SQL·13 min read·Published May 1, 2026

SQL Joins for Data Engineer Interviews: Every Type Explained with Real Examples (2026)

SQL joins are the most tested topic in data engineering interviews. Most candidates know INNER and LEFT JOIN but stumble on CROSS APPLY, anti-joins, and self-joins. This guide covers them all with real interview patterns.

Key Takeaways

✓SQL Joins: The #1 Topic That Decides Data Engineering Interviews
✓The 4 Standard Joins (And What Interviewers Actually Test)
✓Anti-Join: Find Rows That DON'T Match
✓Self-Join: Comparing Rows Within the Same Table

SQL Joins: The #1 Topic That Decides Data Engineering Interviews

Every data engineering interview includes at least 2-3 SQL join questions. The topic seems basic, but interviews test much deeper than INNER vs LEFT JOIN:

Can you write a self-join to compare rows within the same table?
Do you know the performance difference between EXISTS and LEFT JOIN ... IS NULL?
Can you handle many-to-many joins without creating duplicates?
Do you understand when a CROSS JOIN is actually useful?

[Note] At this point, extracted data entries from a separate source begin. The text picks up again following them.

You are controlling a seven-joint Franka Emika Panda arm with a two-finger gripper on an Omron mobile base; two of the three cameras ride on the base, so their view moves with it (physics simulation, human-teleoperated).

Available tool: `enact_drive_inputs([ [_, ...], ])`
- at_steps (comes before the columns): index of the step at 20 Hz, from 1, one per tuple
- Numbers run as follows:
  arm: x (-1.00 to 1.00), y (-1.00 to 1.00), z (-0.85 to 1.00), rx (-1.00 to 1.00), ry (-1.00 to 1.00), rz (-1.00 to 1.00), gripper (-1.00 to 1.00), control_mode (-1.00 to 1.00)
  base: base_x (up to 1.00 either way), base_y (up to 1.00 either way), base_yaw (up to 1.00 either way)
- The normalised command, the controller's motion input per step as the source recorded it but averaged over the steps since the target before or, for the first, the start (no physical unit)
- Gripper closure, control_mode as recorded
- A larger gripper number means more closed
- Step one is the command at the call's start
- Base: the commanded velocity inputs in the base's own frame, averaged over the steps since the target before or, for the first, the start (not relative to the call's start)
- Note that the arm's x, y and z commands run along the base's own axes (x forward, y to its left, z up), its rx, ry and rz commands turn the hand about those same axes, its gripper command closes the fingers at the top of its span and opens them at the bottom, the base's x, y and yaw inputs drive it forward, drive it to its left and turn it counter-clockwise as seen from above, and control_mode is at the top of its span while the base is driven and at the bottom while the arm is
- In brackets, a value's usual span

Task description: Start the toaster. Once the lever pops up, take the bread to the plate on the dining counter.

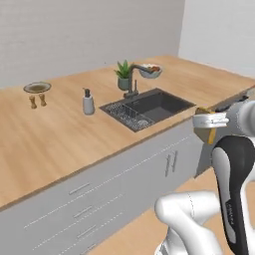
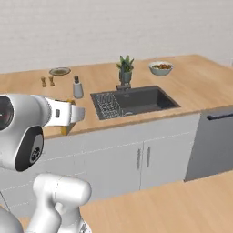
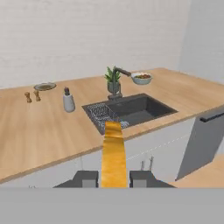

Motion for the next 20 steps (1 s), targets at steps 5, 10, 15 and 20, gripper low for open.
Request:
enact_drive_inputs([
  [5,0.0,0.0,0.0,0.0,0.0,0.0,1.0,1.0,-0.31,1.0,0.62],
  [10,0.0,0.0,0.0,0.0,0.0,0.0,1.0,1.0,-0.02,1.0,0.28],
  [15,0.0,0.0,0.0,0.0,0.0,0.0,1.0,1.0,0.12,1.0,0.14],
  [20,0.0,0.0,0.0,0.0,0.0,0.0,1.0,1.0,0.34,1.0,0.01],
])
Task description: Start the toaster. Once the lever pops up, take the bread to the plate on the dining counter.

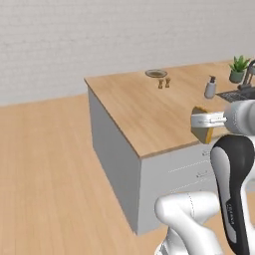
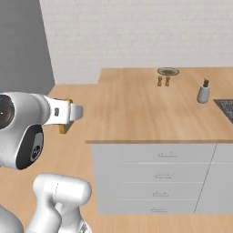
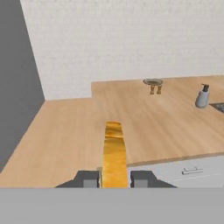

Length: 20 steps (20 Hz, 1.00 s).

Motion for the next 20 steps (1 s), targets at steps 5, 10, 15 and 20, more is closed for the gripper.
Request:
enact_drive_inputs([
  [5,0.0,0.0,0.0,0.0,0.0,0.0,1.0,1.0,0.68,1.0,0.0],
  [10,0.0,0.0,0.0,0.0,0.0,0.0,1.0,1.0,1.0,1.0,-0.01],
  [15,0.0,0.0,0.0,0.0,0.0,0.0,1.0,1.0,1.0,1.0,-0.07],
  [20,0.0,0.0,0.0,0.0,0.0,0.0,1.0,1.0,1.0,1.0,-0.28],
])
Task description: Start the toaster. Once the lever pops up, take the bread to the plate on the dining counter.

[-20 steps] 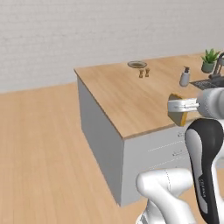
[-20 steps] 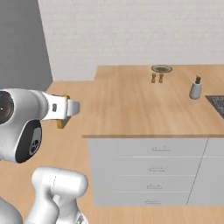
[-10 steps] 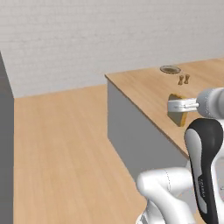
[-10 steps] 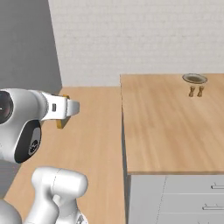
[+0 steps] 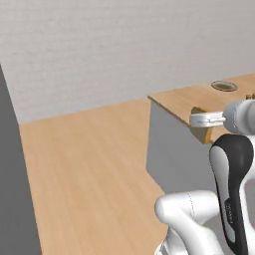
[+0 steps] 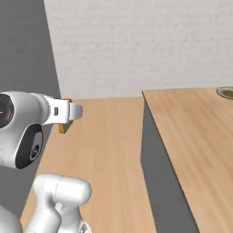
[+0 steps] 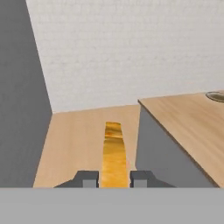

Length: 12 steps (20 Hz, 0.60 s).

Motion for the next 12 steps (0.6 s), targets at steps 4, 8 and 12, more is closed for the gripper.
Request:
enact_drive_inputs([
  [4,0.0,0.0,0.0,0.0,0.0,0.0,1.0,1.0,1.0,1.0,-0.33],
  [8,0.0,0.0,0.0,0.0,0.0,0.0,1.0,1.0,1.0,1.0,-0.42],
  [12,0.0,0.0,0.0,0.0,0.0,0.0,1.0,1.0,1.0,1.0,-0.45],
])
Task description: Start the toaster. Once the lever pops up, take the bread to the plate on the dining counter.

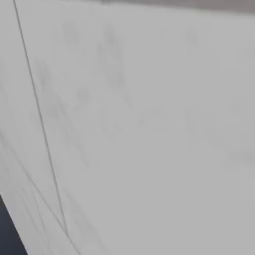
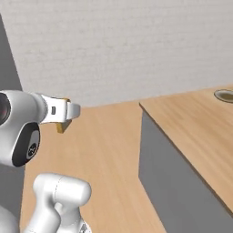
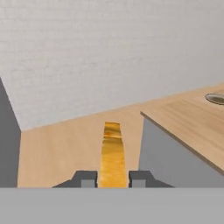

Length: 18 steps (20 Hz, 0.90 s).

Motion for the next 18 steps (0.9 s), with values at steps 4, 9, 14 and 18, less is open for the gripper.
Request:
enact_drive_inputs([
  [4,0.0,0.0,0.0,0.0,0.0,0.0,1.0,1.0,1.0,1.0,-0.47],
  [9,0.0,0.0,0.0,0.0,0.0,0.0,1.0,1.0,1.0,1.0,-0.46],
  [14,0.0,0.0,0.0,0.0,0.0,0.0,1.0,1.0,1.0,1.0,-0.41],
  [18,0.0,0.0,0.0,0.0,0.0,0.0,1.0,1.0,1.0,1.0,-0.3],
])
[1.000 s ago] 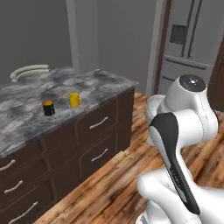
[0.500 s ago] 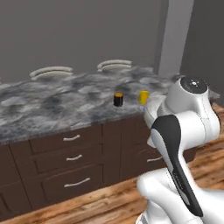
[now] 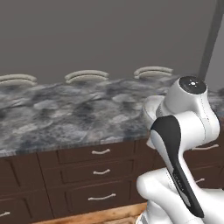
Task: Clear the mugs and bowl far away from the sink.
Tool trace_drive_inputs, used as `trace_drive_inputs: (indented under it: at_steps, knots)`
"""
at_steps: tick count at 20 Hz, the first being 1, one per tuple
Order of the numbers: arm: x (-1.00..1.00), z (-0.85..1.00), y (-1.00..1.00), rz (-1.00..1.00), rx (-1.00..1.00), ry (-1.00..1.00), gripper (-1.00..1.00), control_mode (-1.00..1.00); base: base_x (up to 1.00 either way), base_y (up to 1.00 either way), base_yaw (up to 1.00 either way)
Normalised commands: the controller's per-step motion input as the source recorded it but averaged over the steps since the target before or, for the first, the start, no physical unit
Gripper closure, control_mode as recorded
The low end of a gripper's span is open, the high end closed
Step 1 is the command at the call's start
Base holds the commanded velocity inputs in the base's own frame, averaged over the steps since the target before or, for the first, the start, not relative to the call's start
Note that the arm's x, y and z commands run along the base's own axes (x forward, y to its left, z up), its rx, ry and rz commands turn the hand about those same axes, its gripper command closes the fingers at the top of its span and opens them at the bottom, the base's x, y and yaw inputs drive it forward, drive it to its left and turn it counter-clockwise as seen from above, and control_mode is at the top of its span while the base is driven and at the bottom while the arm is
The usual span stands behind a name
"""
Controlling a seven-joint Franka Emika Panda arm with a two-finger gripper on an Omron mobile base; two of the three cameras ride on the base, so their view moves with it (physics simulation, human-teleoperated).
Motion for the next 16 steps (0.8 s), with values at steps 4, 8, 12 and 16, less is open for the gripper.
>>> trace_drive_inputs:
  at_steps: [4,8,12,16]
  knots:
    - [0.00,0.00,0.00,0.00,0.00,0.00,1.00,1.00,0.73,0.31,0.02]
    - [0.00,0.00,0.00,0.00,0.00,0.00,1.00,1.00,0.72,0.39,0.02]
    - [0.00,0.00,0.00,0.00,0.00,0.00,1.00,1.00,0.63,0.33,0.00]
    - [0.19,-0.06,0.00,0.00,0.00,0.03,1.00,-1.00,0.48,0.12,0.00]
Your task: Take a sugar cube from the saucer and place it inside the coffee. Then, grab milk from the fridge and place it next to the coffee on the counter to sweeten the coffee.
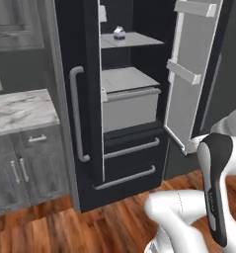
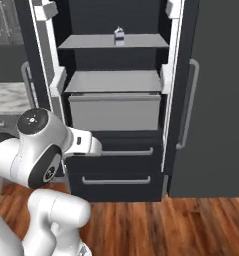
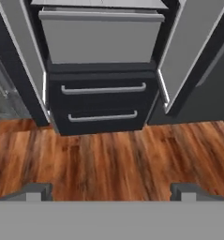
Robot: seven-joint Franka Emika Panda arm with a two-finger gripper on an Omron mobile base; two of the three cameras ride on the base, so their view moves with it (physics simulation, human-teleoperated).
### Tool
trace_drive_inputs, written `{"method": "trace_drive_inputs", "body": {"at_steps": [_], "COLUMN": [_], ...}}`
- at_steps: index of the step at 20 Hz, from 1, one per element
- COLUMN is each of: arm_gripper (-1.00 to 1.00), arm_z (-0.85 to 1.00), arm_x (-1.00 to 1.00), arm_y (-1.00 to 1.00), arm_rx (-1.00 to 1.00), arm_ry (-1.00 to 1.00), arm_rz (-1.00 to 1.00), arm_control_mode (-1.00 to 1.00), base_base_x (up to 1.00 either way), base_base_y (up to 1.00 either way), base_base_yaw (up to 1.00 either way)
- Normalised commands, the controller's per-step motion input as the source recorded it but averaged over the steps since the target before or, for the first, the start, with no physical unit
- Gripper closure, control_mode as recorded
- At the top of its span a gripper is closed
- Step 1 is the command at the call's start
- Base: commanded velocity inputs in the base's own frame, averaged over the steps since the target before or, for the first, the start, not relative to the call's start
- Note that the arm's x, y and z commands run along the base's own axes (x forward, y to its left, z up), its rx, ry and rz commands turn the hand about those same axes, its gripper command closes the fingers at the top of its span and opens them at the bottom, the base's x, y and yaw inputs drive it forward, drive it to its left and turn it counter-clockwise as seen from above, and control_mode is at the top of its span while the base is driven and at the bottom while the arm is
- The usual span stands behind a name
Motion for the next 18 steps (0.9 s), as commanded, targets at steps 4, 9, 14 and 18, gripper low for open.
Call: {"method": "trace_drive_inputs", "body": {"at_steps": [4, 9, 14, 18], "arm_gripper": [-1.00, -1.00, -1.00, -1.00], "arm_z": [0.00, 0.00, 0.00, 0.00], "arm_x": [0.00, 0.00, 0.00, 0.00], "arm_y": [0.00, 0.00, 0.00, 0.00], "arm_rx": [0.00, 0.00, 0.00, 0.00], "arm_ry": [0.00, 0.00, 0.00, 0.00], "arm_rz": [0.00, 0.00, 0.00, 0.00], "arm_control_mode": [1.00, 1.00, 1.00, 1.00], "base_base_x": [0.48, 0.71, 0.80, 0.81], "base_base_y": [-0.46, -0.20, 0.00, -0.21], "base_base_yaw": [0.41, 0.04, 0.00, 0.02]}}
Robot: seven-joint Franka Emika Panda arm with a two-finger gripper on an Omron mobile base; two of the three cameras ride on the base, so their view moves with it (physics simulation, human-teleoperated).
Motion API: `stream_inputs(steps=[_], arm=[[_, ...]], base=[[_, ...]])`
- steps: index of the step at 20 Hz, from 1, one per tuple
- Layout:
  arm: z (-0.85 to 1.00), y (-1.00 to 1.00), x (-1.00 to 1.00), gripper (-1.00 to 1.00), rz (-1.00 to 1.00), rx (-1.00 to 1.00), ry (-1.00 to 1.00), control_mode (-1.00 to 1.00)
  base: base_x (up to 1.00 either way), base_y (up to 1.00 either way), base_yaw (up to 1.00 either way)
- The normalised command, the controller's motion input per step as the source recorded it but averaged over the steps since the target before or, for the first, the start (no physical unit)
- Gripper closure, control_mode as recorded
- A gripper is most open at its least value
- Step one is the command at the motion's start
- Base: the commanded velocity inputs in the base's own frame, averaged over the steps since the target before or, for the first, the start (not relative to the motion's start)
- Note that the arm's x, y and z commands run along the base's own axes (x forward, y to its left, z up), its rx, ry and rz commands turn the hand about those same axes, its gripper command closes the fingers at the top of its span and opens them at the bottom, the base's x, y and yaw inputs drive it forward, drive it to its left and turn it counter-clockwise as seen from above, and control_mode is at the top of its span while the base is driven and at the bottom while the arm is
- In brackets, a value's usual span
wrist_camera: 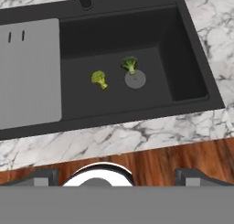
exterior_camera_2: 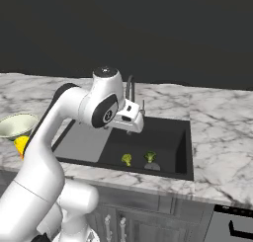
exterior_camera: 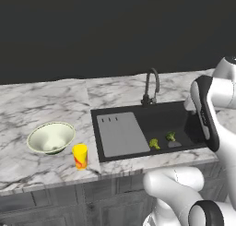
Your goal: Remove the broccoli and broccoli from the sink. Then move the bowl and cup from the counter to the sink for washing.
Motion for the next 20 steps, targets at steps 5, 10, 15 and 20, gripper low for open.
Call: stream_inputs(steps=[5, 10, 15, 20], arm=[[-0.15, -0.18, 0.03, -1.0, 0.0, 0.0, 0.03, -1.0], [-0.16, -0.13, 0.06, -1.0, 0.0, 0.0, 0.02, -1.0], [-0.17, -0.07, 0.08, -1.0, 0.0, 0.0, 0.03, -1.0], [-0.17, -0.05, 0.1, -1.0, 0.0, 0.0, 0.03, -1.0]], base=[[0.0, 0.0, 0.0], [0.0, 0.0, 0.0], [0.0, 0.0, 0.0], [0.0, 0.0, 0.0]])
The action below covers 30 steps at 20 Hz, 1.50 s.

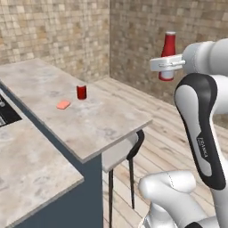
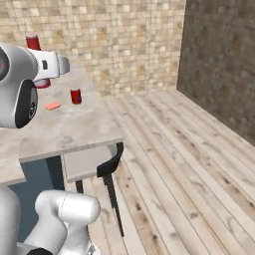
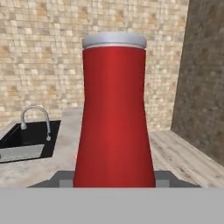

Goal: Move the mustard and ketchup from the cabinet to the dining counter.

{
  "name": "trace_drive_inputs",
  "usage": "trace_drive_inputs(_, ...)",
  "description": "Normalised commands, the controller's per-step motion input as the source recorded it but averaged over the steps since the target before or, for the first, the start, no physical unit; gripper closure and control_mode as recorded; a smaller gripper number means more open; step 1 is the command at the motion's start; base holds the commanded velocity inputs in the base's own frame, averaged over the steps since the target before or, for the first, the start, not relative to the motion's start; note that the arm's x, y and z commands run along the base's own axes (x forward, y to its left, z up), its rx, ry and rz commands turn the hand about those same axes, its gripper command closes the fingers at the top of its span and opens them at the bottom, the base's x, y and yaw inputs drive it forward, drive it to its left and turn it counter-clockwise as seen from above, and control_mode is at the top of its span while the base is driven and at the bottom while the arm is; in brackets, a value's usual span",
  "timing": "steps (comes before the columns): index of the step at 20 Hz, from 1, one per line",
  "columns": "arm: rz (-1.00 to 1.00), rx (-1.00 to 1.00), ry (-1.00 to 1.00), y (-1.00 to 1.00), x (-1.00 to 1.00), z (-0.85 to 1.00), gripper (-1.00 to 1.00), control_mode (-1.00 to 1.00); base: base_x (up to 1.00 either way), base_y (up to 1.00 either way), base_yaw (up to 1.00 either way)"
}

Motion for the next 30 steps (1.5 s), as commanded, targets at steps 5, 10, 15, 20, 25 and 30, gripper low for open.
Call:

This guide covers every join type with the interview pattern where it appears, including the anti-join and semi-join patterns that most candidates don't know by name.

The 4 Standard Joins (And What Interviewers Actually Test)

INNER JOIN: Returns only matching rows from both tables.

sql

SELECT o.order_id, c.name
FROM orders o
INNER JOIN customers c ON o.customer_id = c.id

Interview twist: "What happens if customer_id has NULLs?" Answer: NULL never equals NULL, so rows with NULL customer_id are silently dropped. Use COALESCE or IS NOT DISTINCT FROM if you need NULL-safe joins.

LEFT JOIN: Returns all rows from the left table, NULLs from right where no match.

sql

SELECT c.name, COUNT(o.order_id) as order_count
FROM customers c
LEFT JOIN orders o ON c.id = o.customer_id
GROUP BY c.name

Interview pattern: "Find customers who have never placed an order." This is the anti-join pattern — see below.

RIGHT JOIN: Same as LEFT JOIN with tables reversed. Rarely used in practice — prefer LEFT JOIN for readability.

FULL OUTER JOIN: Returns all rows from both tables, NULLs where no match.

Interview pattern: Data reconciliation — compare two data sources and find records that exist in one but not the other.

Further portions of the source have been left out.